Your good credit might not save you from bad credit card fees.
Credit card late fees might have more to do with the card issuer’s approach to fees than with your risk of defaulting, according to a study by the Center for Responsible Lending.
This finding runs counter to the stance of most credit card companies — that they charge fees based on how risky it is to extend credit to you.
Two Main Components Influence Fee Levels
According to the Center for Responsible Lending, two factors generally impact the cost of credit card late fees — the aggressiveness and kind of credit card issuer.
The study found that “aggressive” issuers that tend to rely on deceptive pricing gimmicks rather than up-front pricing were more likely to charge customers higher late fees. Those card companies were more likely to be aggressive in both collections and mail communications with customers, and more likely to have greater losses.

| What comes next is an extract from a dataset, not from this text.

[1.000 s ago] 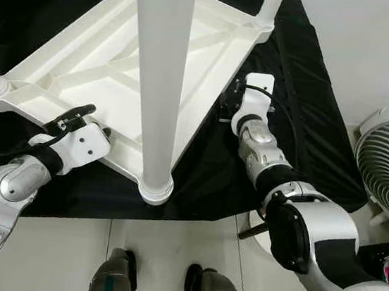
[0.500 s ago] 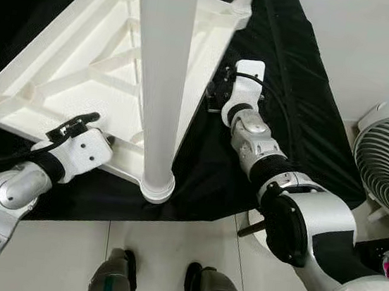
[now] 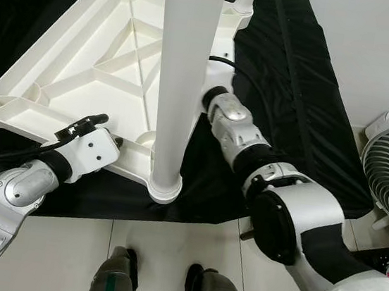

The report also said the kind of institution with which the issuer was aligned made a difference in late fees. Credit unions’ late fees were about half those of other issuers ($20 compared to $39). Big banks that rely on credit card revenue for a large chunk of income were predictably prone to charging higher late fees, leading to greater losses.
“Issuers do not price penalty fees for risk,” the report said. “Instead, they price based on an overall pricing philosophy, and this is reflected in their fee structure.”
What it Means for You
The research could be helpful if you are in the market for a credit card but fear high late fees.
If you are seeking a safe credit card, this study suggests checking out a potential issuer’s approach to soliciting customers and the kind of institution it is aligned with. If the company sends out aggressive mail solicitations or derives much of its income from credit card programs, you may want to shop around a bit more to make sure the card is right for you.